=== Directions for this task ===
Reproduce exactly the lines from the line containing "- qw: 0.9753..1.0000" through the last line of the listing, and no others.

=== Data block ===
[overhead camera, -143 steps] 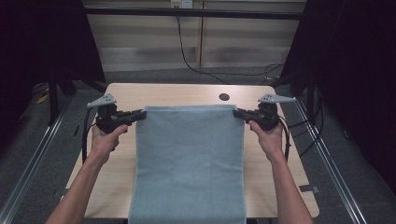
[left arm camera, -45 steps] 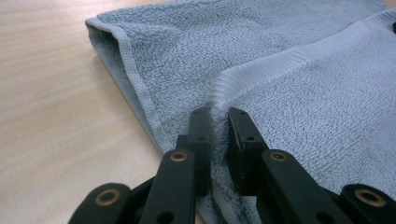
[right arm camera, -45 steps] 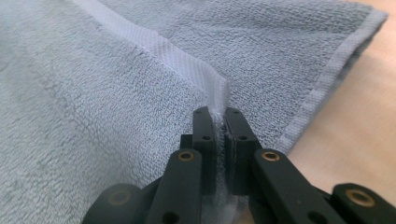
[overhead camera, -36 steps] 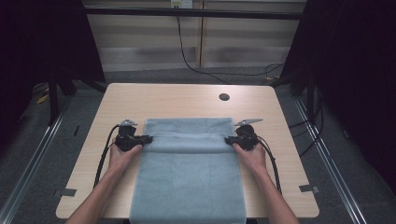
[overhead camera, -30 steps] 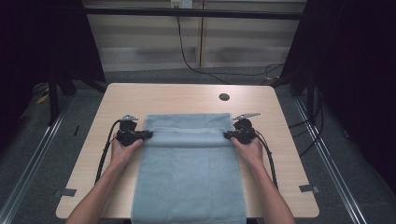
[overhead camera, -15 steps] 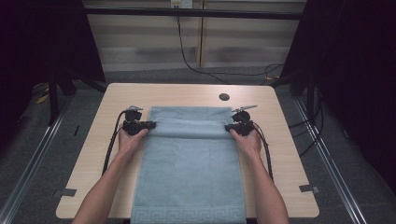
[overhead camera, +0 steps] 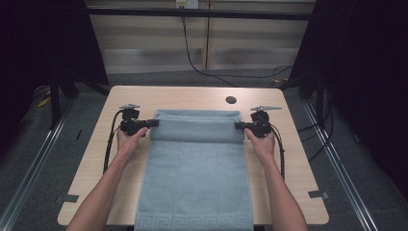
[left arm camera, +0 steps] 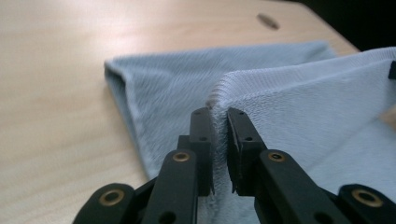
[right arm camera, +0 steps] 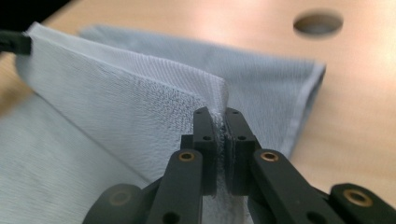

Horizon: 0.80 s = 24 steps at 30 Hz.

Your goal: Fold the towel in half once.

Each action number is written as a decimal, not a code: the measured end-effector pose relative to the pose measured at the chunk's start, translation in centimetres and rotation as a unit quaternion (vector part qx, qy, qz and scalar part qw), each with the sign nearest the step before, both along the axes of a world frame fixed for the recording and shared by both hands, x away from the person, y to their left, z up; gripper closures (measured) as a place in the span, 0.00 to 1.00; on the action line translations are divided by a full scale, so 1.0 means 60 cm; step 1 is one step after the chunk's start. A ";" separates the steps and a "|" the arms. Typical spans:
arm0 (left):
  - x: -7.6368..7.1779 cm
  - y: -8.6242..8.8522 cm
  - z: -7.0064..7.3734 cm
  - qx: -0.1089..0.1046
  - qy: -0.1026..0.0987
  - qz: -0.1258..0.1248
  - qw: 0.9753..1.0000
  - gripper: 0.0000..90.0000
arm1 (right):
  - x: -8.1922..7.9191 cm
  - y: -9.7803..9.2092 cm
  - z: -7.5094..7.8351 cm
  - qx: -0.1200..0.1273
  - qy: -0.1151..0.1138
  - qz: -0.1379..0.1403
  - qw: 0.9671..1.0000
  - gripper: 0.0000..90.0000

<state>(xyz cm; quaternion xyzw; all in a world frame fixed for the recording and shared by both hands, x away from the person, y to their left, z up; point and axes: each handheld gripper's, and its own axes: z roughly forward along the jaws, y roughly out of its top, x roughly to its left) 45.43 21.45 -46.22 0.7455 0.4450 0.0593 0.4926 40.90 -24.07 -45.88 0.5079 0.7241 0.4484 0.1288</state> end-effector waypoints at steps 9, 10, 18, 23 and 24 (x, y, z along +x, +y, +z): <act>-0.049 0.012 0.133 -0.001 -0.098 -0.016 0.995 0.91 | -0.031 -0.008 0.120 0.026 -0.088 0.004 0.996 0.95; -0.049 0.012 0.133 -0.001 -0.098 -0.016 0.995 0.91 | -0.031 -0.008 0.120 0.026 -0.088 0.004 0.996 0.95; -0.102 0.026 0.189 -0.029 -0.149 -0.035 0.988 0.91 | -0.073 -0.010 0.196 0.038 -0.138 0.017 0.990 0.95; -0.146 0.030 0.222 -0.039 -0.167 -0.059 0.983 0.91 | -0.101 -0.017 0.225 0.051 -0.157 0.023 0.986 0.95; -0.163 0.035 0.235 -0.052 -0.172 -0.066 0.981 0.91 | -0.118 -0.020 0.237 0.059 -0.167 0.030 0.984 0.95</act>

=== Task solution ===
  - qw: 0.9753..1.0000
  - gripper: 0.0000..90.0000
arm1 (right):
  - x: -8.1922..7.9191 cm
  - y: -9.7803..9.2092 cm
  - z: -7.5094..7.8351 cm
  - qx: -0.1200..0.1273
  - qy: -0.1151..0.1138
  - qz: -0.1379..0.1403
  - qw: 0.9671..1.0000
  - gripper: 0.0000..90.0000

<state>(xyz cm; quaternion xyzw; all in a world frame fixed for the recording and shared by both hands, x away from the person, y to their left, z up; point and axes: each handheld gripper's, and its own axes: z roughly forward along the jaws, y roughly out of its top, x roughly to its left) 45.43 21.45 -46.22 0.7455 0.4450 0.0593 0.4926 40.90 -24.07 -45.88 0.5079 0.7241 0.4484 0.1288</state> end-effector waypoints at steps 9, 10, 18, 23 and 24 (x, y, z along +x, +y, +z): <act>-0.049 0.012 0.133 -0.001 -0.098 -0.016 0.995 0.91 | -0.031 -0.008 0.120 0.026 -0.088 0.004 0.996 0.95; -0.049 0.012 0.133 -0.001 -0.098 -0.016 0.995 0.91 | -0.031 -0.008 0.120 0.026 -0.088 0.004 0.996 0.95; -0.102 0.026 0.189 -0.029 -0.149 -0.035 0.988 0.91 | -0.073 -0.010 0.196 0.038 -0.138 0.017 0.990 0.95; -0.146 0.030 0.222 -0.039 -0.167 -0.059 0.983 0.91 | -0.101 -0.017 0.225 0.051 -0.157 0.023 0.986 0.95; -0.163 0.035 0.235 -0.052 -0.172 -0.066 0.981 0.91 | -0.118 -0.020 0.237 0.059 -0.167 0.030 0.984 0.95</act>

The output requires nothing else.